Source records
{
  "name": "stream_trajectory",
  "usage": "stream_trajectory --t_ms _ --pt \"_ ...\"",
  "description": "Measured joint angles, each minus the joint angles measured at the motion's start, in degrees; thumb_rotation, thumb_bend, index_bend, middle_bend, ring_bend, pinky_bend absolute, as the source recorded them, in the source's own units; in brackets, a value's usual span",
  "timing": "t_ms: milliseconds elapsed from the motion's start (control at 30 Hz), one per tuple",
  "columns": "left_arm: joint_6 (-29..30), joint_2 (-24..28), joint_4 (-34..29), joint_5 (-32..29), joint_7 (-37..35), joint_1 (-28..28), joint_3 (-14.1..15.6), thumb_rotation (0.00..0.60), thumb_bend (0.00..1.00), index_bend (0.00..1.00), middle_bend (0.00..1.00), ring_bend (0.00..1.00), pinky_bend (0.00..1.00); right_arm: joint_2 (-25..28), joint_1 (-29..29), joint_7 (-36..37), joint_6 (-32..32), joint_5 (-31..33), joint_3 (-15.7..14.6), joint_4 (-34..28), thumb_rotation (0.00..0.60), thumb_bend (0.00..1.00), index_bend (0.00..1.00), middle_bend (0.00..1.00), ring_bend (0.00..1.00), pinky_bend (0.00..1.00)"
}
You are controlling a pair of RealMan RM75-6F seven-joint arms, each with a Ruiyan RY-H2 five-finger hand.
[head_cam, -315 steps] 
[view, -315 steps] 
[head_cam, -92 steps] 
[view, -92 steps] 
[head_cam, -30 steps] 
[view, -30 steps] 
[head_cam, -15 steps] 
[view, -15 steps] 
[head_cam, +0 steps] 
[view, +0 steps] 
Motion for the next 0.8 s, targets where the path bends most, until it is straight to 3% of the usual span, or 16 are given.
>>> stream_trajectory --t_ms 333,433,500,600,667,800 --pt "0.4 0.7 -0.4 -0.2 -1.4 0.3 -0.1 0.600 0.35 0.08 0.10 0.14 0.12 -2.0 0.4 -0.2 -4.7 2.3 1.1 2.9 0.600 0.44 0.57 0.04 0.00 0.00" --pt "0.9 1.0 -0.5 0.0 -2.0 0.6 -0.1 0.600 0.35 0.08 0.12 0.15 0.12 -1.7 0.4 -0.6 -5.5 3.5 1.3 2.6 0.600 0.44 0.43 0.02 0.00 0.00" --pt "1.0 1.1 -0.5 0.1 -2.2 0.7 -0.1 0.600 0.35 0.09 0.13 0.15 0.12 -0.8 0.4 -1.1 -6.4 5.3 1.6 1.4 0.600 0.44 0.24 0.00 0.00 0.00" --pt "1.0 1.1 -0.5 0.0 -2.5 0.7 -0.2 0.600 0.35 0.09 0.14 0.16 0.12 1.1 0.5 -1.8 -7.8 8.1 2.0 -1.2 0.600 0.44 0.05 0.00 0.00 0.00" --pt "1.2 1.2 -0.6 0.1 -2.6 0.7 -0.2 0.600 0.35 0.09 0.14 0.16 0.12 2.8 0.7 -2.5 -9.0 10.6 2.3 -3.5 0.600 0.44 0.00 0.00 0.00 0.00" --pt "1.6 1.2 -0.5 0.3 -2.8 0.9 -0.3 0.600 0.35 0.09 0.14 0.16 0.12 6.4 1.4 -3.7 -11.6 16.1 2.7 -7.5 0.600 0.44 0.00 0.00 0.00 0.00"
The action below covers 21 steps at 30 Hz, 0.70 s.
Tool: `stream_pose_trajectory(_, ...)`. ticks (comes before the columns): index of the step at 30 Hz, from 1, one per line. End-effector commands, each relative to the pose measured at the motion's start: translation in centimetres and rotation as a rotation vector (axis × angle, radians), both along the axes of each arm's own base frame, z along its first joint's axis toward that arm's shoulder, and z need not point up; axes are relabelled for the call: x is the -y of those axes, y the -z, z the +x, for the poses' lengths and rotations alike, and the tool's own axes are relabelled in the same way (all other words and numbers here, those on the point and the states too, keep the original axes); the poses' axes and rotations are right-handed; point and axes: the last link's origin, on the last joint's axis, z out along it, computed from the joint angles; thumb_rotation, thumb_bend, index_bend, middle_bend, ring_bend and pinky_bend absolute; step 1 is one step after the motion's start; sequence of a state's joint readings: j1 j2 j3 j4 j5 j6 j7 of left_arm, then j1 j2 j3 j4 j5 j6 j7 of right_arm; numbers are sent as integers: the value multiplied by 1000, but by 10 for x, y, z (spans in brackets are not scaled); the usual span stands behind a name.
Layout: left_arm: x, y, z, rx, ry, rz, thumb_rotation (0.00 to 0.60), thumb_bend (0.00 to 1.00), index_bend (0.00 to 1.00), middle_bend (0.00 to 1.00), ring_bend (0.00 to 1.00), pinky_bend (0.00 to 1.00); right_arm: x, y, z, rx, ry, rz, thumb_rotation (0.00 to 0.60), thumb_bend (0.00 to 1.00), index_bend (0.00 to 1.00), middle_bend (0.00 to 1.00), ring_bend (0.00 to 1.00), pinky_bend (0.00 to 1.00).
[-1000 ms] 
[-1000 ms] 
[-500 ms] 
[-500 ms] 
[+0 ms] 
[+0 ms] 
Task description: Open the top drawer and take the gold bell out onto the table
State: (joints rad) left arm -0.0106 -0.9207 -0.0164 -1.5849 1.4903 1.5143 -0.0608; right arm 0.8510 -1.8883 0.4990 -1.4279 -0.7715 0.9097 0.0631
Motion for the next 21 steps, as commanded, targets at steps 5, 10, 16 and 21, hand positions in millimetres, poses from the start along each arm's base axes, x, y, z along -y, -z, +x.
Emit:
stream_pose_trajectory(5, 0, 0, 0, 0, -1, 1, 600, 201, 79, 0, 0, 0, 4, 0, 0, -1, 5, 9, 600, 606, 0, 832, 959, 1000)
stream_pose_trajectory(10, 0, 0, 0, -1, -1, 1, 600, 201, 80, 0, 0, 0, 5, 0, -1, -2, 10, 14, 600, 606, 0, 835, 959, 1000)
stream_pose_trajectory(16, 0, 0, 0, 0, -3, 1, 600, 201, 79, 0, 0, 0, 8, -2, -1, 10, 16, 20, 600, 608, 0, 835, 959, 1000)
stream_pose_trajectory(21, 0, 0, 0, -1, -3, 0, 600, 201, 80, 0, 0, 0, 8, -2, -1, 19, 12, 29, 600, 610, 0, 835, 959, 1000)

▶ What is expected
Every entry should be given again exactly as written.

▶ Solution to this problem
{
  "name": "stream_trajectory",
  "usage": "stream_trajectory --t_ms _ --pt \"_ ...\"",
  "description": "Measured joint angles, each minus the joint angles measured at the motion's start, in degrees; thumb_rotation, thumb_bend, index_bend, middle_bend, ring_bend, pinky_bend absolute, as the source recorded them, in the source's own units; in brackets, a value's usual span",
  "timing": "t_ms: milliseconds elapsed from the motion's start (control at 30 Hz), one per tuple",
  "columns": "left_arm: joint_6 (-29..30), joint_2 (-24..28), joint_4 (-34..29), joint_5 (-32..29), joint_7 (-37..35), joint_1 (-28..28), joint_3 (-14.1..15.6), thumb_rotation (0.00..0.60), thumb_bend (0.00..1.00), index_bend (0.00..1.00), middle_bend (0.00..1.00), ring_bend (0.00..1.00), pinky_bend (0.00..1.00); right_arm: joint_2 (-25..28), joint_1 (-29..29), joint_7 (-36..37), joint_6 (-32..32), joint_5 (-31..33), joint_3 (-15.7..14.6), joint_4 (-34..28), thumb_rotation (0.00..0.60), thumb_bend (0.00..1.00), index_bend (0.00..1.00), middle_bend (0.00..1.00), ring_bend (0.00..1.00), pinky_bend (0.00..1.00)"
}
You are controlling a pair of RealMan RM75-6F seven-joint arms, each with a Ruiyan RY-H2 five-finger hand.
[head_cam, -315 steps] 
[view, -315 steps] 
[head_cam, -92 steps] 
[view, -92 steps] 
[head_cam, -30 steps] 
[view, -30 steps] 
[head_cam, -15 steps] 
[view, -15 steps] 
[head_cam, +0 steps] 
[view, +0 steps] 
Motion for the next 0.8 s, targets where the path bends most, until it is straight to 3% of the usual span, or 16 are given.
>>> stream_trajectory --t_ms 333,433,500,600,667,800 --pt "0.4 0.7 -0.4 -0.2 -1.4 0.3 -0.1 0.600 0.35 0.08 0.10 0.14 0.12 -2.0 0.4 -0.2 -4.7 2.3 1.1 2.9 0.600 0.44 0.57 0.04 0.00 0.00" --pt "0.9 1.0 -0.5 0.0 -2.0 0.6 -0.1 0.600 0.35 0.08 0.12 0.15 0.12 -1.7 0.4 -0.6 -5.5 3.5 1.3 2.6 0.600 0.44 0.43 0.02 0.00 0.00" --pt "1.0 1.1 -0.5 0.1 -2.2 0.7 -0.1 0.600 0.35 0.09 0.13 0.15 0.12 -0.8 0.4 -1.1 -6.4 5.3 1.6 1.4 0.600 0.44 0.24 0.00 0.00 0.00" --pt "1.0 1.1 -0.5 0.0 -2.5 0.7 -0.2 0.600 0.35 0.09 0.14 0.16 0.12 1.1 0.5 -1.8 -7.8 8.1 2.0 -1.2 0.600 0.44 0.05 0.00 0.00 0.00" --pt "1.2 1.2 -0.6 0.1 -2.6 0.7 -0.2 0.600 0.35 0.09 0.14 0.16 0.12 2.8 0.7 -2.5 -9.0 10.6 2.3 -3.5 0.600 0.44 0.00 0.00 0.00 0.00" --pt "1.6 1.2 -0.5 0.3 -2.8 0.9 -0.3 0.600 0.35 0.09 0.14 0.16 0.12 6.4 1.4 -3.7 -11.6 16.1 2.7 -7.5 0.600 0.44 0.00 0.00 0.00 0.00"
The action below covers 21 steps at 30 Hz, 0.70 s.
Tool: `stream_pose_trajectory(_, ...)`. ticks (comes before the columns): index of the step at 30 Hz, from 1, one per line. End-effector commands, each relative to the pose measured at the motion's start: translation in centimetres and rotation as a rotation vector (axis × angle, radians), both along the axes of each arm's own base frame, z along its first joint's axis toward that arm's shoulder, and z need not point up; axes are relabelled for the call: x is the -y of those axes, y the -z, z the +x, for the poses' lengths and rotations alike, and the tool's own axes are relabelled in the same way (all other words and numbers here, those on the point and the states too, keep the original axes); the poses' axes and rotations are right-handed; point and axes: the last link's origin, on the last joint's axis, z out along it, computed from the joint angles; thumb_rotation, thumb_bend, index_bend, middle_bend, ring_bend and pinky_bend absolute; step 1 is one step after the motion's start; sequence of a state's joint readings: j1 j2 j3 j4 j5 j6 j7 of left_arm, then j1 j2 j3 j4 j5 j6 j7 of right_arm; numbers are sent as integers: the value multiplied by 1000, but by 10 for x, y, z (spans in brackets are not scaled); the usual span stands behind a name.
Layout: left_arm: x, y, z, rx, ry, rz, thumb_rotation (0.00 to 0.60), thumb_bend (0.00 to 1.00), index_bend (0.00 to 1.00), middle_bend (0.00 to 1.00), ring_bend (0.00 to 1.00), pinky_bend (0.00 to 1.00); right_arm: x, y, z, rx, ry, rz, thumb_rotation (0.00 to 0.60), thumb_bend (0.00 to 1.00), index_bend (0.00 to 1.00), middle_bend (0.00 to 1.00), ring_bend (0.00 to 1.00), pinky_bend (0.00 to 1.00).
[-1000 ms] 
[-1000 ms] 
[-500 ms] 
[-500 ms] 
[+0 ms] 
[+0 ms] 
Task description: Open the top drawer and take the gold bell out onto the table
State: (joints rad) left arm -0.0106 -0.9207 -0.0164 -1.5849 1.4903 1.5143 -0.0608; right arm 0.8510 -1.8883 0.4990 -1.4279 -0.7715 0.9097 0.0631
Motion for the next 21 steps, as commanded, targets at steps 5, 10, 16 and 21, hand positions in millimetres, poses from the start along each arm's base axes, x, y, z along -y, -z, +x.
Emit:
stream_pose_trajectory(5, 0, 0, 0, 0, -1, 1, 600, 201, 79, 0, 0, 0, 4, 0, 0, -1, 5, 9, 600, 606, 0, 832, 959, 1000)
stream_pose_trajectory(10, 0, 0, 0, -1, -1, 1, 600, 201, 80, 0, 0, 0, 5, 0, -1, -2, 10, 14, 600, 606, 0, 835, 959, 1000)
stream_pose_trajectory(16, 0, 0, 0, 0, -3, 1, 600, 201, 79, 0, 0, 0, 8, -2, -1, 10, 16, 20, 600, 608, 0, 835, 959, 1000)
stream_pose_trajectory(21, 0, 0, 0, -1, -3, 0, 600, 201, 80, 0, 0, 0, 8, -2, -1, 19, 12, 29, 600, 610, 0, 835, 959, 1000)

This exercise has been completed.